-- What is required --
From the line with "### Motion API" through the line with "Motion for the", inclusive, return each line of the data below exactly and leave the rest out.

-- Data below --
::::::
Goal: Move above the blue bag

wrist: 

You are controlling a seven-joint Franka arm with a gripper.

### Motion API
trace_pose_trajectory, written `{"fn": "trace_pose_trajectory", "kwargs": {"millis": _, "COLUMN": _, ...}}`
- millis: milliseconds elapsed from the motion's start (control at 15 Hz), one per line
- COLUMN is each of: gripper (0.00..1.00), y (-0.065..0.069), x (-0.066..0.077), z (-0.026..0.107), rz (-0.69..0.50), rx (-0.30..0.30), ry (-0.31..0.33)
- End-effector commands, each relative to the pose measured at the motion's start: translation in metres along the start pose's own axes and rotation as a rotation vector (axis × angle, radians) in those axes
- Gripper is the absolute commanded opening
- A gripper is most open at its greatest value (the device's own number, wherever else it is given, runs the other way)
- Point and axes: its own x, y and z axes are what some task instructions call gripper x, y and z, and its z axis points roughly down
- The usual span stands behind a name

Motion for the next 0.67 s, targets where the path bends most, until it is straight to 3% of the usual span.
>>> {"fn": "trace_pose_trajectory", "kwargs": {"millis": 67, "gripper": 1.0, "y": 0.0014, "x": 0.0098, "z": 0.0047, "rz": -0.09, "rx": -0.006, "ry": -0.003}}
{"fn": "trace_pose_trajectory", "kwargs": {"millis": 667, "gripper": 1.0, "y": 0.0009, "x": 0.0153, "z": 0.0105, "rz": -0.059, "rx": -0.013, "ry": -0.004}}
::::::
-- Expected answer --
### Motion API
trace_pose_trajectory, written `{"fn": "trace_pose_trajectory", "kwargs": {"millis": _, "COLUMN": _, ...}}`
- millis: milliseconds elapsed from the motion's start (control at 15 Hz), one per line
- COLUMN is each of: gripper (0.00..1.00), y (-0.065..0.069), x (-0.066..0.077), z (-0.026..0.107), rz (-0.69..0.50), rx (-0.30..0.30), ry (-0.31..0.33)
- End-effector commands, each relative to the pose measured at the motion's start: translation in metres along the start pose's own axes and rotation as a rotation vector (axis × angle, radians) in those axes
- Gripper is the absolute commanded opening
- A gripper is most open at its greatest value (the device's own number, wherever else it is given, runs the other way)
- Point and axes: its own x, y and z axes are what some task instructions call gripper x, y and z, and its z axis points roughly down
- The usual span stands behind a name

Motion for the next 0.67 s, targets where the path bends most, until it is straight to 3% of the usual span.

Nothing else belongs to the answer.